The answer is to be an exact copy of the lines below running from the line with "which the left" down to the line with "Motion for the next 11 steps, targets", both ends included, and nothing more.

Segment Open

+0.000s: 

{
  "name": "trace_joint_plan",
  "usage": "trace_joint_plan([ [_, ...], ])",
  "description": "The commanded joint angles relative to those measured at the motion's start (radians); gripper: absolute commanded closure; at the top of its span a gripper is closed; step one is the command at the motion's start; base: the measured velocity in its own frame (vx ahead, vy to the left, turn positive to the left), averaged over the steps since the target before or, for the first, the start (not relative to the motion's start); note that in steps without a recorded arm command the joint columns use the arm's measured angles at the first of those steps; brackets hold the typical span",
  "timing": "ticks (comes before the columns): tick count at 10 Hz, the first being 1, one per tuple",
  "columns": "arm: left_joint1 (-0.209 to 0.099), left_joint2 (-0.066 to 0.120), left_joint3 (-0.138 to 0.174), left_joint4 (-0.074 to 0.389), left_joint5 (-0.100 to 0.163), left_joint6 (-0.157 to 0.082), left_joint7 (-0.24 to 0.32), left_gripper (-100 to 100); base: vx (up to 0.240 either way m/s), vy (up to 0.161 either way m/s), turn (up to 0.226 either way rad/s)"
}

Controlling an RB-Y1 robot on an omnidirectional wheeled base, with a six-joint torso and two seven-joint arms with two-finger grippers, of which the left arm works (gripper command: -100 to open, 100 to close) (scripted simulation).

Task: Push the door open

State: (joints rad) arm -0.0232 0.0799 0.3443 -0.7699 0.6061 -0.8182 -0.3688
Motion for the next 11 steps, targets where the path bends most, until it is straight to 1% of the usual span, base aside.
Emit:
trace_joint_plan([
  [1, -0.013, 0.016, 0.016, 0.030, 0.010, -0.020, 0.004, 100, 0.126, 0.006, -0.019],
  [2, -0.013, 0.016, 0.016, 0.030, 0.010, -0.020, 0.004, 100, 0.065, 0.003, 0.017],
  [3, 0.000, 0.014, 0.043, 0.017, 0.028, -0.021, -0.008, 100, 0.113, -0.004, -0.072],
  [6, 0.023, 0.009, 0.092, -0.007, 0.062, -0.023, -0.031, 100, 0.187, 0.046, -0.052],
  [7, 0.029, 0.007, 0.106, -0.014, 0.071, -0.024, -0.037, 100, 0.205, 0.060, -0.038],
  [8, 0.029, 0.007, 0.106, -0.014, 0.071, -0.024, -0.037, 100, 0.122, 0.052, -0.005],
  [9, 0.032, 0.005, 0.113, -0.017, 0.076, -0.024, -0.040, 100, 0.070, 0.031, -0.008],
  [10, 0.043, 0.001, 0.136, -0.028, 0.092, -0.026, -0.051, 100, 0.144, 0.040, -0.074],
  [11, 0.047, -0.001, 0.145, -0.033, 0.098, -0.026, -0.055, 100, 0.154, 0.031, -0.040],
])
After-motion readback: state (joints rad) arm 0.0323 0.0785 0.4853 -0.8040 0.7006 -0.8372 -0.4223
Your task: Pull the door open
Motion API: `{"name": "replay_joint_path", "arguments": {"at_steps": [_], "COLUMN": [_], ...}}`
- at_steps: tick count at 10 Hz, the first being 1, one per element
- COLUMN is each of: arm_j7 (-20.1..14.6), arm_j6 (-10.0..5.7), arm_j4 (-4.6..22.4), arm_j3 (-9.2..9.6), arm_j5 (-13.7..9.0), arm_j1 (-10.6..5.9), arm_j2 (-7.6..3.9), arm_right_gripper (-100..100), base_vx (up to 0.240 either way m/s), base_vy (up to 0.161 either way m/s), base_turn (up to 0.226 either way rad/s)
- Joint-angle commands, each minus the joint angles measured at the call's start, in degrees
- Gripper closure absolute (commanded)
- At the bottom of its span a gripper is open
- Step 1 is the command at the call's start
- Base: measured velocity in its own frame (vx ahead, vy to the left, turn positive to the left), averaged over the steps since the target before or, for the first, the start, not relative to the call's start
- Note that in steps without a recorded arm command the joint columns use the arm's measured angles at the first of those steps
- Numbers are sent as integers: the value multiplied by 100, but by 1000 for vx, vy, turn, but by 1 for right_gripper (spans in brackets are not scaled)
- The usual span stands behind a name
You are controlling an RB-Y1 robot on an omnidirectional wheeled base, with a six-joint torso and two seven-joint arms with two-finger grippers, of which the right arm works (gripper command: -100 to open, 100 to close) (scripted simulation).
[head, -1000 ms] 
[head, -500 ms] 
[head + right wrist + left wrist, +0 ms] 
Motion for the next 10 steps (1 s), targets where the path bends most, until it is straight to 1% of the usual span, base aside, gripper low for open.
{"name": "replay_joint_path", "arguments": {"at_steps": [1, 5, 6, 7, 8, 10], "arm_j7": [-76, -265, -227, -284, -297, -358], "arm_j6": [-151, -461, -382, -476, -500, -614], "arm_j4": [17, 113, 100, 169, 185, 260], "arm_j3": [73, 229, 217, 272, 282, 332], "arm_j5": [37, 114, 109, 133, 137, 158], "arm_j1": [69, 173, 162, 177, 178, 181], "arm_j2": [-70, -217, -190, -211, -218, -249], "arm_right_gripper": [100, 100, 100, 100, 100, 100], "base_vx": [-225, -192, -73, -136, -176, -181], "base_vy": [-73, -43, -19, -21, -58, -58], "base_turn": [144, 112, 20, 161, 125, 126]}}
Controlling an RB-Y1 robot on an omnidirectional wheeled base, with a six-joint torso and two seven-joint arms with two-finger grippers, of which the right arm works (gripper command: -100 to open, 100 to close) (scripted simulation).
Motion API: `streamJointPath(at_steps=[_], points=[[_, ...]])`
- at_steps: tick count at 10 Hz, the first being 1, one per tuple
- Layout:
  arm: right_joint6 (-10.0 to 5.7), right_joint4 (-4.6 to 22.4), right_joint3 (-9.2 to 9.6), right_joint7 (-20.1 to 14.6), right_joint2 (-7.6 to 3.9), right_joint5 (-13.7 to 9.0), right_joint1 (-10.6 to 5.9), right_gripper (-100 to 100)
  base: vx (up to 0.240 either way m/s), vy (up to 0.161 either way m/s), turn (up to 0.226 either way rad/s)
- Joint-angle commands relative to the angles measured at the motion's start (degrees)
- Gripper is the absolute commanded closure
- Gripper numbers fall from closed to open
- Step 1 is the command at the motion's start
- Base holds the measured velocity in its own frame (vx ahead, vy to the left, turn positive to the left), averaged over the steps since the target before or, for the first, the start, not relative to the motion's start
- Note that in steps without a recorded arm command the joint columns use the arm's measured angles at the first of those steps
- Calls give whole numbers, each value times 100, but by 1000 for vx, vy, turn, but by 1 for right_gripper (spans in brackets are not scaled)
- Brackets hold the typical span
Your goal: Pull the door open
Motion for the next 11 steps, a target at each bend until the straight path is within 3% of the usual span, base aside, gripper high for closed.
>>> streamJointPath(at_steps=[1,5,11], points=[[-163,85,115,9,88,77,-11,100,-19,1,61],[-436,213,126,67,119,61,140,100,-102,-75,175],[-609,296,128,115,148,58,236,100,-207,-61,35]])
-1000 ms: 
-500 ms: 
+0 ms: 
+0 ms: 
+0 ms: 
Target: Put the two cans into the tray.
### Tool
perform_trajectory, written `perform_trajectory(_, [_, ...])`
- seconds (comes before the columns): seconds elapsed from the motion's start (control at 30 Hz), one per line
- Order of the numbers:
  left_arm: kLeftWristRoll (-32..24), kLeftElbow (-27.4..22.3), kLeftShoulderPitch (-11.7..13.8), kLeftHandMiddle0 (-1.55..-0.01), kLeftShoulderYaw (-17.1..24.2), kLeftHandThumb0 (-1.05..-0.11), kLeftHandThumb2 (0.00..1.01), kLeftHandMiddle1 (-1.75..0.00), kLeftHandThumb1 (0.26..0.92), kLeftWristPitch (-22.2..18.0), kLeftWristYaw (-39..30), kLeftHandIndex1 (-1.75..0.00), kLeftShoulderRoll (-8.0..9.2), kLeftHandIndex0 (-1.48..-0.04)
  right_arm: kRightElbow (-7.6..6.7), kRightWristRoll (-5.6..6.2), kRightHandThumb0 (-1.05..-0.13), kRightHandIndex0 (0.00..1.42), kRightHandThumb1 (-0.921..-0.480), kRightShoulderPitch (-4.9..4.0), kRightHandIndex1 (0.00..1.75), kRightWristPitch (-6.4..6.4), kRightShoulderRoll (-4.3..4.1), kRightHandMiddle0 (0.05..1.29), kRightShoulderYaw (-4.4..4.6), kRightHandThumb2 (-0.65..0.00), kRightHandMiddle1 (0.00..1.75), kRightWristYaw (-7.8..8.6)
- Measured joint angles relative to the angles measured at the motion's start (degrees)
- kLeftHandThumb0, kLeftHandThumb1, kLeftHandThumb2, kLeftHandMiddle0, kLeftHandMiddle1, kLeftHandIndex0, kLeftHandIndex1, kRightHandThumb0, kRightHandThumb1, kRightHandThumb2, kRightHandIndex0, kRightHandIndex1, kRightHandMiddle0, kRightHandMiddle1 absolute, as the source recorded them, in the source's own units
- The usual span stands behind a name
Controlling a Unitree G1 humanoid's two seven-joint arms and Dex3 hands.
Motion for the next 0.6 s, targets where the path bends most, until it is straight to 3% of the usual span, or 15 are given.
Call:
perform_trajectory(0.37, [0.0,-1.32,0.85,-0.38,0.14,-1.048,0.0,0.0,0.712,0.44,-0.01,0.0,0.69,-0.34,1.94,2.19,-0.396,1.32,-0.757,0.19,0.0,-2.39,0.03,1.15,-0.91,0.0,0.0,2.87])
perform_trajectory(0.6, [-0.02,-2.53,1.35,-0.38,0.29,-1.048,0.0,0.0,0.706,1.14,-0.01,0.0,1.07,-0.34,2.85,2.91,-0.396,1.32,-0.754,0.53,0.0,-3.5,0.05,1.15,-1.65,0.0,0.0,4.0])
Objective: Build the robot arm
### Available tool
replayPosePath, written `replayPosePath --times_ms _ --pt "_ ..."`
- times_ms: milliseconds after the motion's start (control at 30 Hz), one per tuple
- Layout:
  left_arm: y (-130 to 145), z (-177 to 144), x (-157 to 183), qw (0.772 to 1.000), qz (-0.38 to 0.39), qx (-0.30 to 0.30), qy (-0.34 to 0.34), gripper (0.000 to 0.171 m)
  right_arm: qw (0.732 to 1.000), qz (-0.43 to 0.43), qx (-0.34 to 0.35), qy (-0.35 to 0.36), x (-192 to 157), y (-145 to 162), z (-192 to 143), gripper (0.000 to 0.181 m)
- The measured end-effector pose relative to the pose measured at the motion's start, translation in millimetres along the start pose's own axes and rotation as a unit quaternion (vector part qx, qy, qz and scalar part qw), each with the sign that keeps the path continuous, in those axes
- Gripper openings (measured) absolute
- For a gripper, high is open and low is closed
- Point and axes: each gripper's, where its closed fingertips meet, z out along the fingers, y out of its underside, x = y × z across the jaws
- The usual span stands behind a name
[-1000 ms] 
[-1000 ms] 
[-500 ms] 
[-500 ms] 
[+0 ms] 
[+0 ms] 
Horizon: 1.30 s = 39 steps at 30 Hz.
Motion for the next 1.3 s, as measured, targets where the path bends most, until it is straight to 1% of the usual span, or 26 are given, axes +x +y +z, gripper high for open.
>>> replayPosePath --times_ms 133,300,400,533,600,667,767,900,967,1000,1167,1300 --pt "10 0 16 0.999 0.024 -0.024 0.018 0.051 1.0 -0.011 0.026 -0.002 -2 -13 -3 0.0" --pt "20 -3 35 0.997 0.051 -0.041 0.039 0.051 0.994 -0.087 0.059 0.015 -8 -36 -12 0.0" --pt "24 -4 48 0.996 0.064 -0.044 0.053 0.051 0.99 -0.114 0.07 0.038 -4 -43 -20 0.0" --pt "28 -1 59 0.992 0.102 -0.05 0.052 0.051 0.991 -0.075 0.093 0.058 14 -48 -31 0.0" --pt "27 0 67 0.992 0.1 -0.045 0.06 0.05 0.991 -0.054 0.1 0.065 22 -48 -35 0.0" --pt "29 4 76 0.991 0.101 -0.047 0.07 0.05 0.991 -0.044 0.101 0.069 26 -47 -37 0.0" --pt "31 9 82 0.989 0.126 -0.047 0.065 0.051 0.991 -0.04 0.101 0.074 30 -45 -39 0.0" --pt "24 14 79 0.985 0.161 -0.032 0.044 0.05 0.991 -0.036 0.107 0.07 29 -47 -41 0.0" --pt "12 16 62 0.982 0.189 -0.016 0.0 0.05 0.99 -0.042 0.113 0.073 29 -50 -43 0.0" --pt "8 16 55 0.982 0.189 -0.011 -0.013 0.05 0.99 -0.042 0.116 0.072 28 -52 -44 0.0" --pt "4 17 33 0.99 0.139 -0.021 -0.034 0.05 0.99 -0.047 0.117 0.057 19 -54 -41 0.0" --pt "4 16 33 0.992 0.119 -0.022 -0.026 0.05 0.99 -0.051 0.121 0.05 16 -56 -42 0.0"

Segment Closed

Response to the task:
Controlling an RB-Y1 robot on an omnidirectional wheeled base, with a six-joint torso and two seven-joint arms with two-finger grippers, of which the left arm works (gripper command: -100 to open, 100 to close) (scripted simulation).

Task: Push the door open

State: (joints rad) arm -0.0232 0.0799 0.3443 -0.7699 0.6061 -0.8182 -0.3688
Motion for the next 11 steps, targets where the path bends most, until it is straight to 1% of the usual span, base aside.

This is the complete output for the exercise.